YOUR TASK:
Tell me, please, how many lines in the records below include the word "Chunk". Give no more than the number.

RECORDS FOR THIS TASK:
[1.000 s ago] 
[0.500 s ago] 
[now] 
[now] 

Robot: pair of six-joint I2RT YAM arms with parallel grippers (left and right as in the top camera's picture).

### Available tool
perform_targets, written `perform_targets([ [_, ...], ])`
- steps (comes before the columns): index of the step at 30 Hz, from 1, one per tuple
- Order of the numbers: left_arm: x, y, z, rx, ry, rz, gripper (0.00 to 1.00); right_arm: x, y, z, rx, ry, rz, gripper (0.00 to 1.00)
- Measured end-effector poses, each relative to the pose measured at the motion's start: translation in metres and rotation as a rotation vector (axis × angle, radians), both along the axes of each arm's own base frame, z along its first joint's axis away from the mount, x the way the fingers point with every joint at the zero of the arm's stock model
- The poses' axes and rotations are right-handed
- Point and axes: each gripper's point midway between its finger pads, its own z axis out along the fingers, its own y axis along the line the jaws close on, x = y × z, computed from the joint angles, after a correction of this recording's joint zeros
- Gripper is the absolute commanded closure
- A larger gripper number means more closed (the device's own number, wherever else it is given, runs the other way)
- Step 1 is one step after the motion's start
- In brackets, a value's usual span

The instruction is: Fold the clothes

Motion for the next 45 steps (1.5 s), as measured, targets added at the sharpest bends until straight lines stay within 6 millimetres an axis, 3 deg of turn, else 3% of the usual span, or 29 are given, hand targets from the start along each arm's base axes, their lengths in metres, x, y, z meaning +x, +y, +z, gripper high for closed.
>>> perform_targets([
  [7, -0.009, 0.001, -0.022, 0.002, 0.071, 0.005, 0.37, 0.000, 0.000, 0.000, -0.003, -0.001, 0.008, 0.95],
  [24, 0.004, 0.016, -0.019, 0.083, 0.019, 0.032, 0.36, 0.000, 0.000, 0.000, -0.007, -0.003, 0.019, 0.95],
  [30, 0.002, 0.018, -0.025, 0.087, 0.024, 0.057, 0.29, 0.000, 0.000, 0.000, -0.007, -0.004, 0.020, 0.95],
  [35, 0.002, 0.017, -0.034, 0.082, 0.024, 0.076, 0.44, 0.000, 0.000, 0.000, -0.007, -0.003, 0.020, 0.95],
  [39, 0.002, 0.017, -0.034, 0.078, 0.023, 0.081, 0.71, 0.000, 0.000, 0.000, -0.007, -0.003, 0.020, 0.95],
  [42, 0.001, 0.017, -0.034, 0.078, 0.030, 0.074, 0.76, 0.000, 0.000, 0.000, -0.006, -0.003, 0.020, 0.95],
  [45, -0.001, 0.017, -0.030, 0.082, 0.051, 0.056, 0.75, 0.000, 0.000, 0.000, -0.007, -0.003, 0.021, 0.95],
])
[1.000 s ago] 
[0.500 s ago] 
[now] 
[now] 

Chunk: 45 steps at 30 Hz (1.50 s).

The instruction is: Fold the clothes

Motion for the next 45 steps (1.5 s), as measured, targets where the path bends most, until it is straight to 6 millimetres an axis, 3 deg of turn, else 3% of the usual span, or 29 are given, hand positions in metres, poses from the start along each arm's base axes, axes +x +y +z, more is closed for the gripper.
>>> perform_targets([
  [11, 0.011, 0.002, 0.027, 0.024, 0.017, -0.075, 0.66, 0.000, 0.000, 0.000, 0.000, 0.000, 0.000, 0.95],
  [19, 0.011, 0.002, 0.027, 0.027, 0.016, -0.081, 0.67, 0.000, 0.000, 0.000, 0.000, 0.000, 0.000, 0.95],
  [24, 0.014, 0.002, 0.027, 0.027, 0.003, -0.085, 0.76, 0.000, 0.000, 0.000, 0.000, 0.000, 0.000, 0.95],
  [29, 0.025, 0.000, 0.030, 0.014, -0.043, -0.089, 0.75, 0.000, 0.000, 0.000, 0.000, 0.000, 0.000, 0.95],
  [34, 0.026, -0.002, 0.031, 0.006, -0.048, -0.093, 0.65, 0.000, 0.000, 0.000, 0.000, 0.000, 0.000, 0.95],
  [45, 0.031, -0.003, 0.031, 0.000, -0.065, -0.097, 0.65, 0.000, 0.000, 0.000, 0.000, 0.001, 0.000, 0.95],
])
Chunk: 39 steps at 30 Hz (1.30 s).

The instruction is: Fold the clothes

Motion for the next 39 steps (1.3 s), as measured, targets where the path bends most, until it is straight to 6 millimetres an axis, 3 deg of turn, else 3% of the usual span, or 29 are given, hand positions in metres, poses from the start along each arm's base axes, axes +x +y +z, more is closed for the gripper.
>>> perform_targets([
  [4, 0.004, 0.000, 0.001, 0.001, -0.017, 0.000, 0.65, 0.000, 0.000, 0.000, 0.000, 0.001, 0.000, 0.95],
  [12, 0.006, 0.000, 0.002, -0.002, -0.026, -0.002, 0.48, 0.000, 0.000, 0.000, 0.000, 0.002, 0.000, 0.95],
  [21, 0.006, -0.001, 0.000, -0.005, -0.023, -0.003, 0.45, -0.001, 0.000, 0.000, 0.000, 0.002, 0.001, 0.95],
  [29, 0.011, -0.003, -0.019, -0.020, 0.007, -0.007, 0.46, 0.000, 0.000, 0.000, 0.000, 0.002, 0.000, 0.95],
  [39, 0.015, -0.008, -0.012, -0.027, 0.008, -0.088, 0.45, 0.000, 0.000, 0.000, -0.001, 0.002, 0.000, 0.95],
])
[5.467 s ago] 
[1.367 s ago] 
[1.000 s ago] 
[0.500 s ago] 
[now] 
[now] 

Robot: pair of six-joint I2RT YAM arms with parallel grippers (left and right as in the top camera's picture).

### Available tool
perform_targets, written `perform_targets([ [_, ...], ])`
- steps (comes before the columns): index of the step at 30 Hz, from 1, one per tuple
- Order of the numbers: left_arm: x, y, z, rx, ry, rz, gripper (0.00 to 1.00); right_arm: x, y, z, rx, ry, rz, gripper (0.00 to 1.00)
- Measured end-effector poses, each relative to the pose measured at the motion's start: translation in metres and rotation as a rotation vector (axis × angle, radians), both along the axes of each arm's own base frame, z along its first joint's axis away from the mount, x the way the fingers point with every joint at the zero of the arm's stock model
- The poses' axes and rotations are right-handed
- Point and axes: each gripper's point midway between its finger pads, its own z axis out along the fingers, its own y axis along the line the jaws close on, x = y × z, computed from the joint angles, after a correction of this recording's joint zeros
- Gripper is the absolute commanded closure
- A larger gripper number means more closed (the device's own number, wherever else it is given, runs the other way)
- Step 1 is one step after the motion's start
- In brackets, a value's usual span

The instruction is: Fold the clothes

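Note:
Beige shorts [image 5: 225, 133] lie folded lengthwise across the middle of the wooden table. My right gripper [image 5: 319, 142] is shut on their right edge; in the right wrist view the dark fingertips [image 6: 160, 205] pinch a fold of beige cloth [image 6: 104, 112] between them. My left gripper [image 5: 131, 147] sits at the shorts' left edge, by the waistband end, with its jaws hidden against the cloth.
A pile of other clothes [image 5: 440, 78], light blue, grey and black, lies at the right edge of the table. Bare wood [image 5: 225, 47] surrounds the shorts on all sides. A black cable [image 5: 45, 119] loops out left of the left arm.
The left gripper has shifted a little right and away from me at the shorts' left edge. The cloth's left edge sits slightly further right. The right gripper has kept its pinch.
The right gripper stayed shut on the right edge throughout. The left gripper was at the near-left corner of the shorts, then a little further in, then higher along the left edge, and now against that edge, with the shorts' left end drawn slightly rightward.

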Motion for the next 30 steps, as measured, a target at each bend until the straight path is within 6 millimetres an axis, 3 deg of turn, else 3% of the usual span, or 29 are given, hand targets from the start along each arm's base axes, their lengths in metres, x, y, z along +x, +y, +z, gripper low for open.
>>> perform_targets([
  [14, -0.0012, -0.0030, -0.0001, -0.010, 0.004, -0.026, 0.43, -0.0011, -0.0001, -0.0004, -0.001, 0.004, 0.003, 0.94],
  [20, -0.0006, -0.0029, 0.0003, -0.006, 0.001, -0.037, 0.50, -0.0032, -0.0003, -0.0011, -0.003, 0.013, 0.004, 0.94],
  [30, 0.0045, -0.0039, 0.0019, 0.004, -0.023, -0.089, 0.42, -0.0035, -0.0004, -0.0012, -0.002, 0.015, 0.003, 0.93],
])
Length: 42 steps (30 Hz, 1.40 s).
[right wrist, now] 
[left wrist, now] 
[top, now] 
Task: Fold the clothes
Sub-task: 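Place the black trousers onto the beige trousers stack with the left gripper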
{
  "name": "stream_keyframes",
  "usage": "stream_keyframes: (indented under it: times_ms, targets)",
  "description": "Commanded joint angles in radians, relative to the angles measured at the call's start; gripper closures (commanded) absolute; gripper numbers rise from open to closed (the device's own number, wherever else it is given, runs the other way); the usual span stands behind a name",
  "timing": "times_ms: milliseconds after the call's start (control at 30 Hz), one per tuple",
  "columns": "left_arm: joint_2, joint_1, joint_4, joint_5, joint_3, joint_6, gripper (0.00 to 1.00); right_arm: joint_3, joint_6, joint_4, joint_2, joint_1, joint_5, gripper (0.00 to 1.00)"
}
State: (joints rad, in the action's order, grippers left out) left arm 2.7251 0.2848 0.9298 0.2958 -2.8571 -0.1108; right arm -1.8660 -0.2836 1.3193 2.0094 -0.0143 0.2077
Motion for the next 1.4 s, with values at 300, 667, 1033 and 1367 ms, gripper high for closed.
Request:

ANSWER TO THE EXERCISE:
2